Problem: For the entries below, report every line that includes the word "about".

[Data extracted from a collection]
= Beginning of Section =

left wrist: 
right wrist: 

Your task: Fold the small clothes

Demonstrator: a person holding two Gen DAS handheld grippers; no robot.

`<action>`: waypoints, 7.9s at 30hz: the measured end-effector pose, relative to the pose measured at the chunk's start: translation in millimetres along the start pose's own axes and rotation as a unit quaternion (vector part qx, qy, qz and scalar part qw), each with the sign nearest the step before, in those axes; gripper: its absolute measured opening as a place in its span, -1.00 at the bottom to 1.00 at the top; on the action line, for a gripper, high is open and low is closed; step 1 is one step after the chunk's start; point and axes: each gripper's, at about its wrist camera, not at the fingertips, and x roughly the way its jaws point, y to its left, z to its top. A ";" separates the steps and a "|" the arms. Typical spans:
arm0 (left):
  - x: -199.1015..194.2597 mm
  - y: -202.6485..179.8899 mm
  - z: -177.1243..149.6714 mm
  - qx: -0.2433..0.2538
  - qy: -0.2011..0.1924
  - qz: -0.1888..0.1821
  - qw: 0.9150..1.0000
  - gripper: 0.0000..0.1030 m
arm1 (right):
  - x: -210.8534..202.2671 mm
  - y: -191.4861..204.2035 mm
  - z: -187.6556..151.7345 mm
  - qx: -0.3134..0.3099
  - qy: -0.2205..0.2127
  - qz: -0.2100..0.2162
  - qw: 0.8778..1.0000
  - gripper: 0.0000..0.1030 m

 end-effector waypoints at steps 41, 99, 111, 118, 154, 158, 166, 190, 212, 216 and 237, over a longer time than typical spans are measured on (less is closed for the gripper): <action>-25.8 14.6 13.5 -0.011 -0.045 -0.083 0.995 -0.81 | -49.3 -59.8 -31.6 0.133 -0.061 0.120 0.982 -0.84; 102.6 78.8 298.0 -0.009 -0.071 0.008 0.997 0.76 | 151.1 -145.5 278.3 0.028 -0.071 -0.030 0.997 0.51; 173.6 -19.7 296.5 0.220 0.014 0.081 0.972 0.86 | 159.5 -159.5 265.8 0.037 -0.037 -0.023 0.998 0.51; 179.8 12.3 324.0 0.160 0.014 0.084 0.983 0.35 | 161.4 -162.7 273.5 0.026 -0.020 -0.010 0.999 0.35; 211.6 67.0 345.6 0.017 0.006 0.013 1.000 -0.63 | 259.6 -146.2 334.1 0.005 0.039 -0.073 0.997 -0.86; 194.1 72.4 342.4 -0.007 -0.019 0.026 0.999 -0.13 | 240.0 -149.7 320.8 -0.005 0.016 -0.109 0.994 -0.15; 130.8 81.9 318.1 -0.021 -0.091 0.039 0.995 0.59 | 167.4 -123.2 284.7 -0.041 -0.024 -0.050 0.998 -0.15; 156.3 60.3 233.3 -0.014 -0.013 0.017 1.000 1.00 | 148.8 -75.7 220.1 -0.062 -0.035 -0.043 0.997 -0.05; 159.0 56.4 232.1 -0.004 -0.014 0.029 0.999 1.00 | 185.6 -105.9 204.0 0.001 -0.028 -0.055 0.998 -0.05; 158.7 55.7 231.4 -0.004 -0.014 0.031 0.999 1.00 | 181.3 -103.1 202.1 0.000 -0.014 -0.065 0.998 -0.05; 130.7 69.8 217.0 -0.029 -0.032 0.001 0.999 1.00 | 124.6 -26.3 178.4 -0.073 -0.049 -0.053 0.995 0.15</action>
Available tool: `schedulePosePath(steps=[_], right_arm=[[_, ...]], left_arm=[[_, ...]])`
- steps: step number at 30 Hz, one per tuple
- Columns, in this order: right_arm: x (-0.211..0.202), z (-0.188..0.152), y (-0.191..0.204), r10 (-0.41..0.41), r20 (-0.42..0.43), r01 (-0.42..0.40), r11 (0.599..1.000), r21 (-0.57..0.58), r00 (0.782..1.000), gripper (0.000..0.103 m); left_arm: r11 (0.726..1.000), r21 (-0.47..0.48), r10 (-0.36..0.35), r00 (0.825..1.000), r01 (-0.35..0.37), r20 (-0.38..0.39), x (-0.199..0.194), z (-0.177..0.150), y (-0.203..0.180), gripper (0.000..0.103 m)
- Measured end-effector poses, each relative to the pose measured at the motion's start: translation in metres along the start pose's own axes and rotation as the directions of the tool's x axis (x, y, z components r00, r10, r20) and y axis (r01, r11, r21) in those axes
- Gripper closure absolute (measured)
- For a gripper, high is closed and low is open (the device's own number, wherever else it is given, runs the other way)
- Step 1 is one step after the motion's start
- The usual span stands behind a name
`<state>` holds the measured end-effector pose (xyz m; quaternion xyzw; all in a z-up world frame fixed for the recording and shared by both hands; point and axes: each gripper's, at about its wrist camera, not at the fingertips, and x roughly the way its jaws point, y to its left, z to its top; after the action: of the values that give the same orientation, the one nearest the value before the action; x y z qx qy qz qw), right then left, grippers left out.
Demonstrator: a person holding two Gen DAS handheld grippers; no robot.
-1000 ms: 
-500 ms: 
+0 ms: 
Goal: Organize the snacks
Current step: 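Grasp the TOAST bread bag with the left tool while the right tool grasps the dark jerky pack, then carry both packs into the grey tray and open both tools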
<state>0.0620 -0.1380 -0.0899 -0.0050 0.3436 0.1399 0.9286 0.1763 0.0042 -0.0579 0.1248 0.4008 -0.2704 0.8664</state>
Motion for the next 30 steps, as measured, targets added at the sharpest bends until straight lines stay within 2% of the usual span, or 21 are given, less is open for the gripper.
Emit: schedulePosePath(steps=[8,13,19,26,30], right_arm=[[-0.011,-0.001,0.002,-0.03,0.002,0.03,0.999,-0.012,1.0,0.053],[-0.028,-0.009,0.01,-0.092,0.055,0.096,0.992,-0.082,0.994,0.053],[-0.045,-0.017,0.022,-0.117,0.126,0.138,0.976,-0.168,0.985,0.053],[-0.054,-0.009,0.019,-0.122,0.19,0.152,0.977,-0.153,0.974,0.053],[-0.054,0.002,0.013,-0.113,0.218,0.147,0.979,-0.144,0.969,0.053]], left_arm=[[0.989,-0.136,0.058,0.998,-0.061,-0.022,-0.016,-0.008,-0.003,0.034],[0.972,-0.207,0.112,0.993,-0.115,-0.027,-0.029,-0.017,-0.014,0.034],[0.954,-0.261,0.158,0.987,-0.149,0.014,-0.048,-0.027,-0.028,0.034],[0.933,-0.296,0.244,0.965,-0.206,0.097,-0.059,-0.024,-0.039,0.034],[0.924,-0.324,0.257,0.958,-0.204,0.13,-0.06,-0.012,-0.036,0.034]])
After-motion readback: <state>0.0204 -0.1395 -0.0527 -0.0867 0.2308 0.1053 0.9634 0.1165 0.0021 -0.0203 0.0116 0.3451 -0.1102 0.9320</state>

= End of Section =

Task response:
`<action>`: waypoints, 7.9s at 30hz: the measured end-effector pose, relative to the pose measured at the chunk's start: translation in millimetres along the start pose's own axes and rotation as a unit quaternion (vector part qx, qy, qz and scalar part qw), each with the sign nearest the step before, in those axes; gripper: its absolute measured opening as a place in its span, -1.00 at the bottom to 1.00 at the top; on the action line, for a gripper, high is open and low is closed; step 1 is one step after the chunk's start; point and axes: each gripper's, at about its wrist camera, not at the fingertips, and x roughly the way its jaws point, y to its left, z to its top. A ";" separates the steps and a "|" the arms. Typical spans:
`<state>` holds the measured end-effector pose (xyz m; quaternion xyzw; all in a z-up world frame fixed for the recording and shared by both hands; point and axes: each gripper's, at about its wrist camera, not at the fingertips, and x roughly the way its jaws point, y to its left, z to its top; after the action: of the values that give the same orientation, the one nearest the value before the action; x y z qx qy qz qw), right then left, grippers left out.

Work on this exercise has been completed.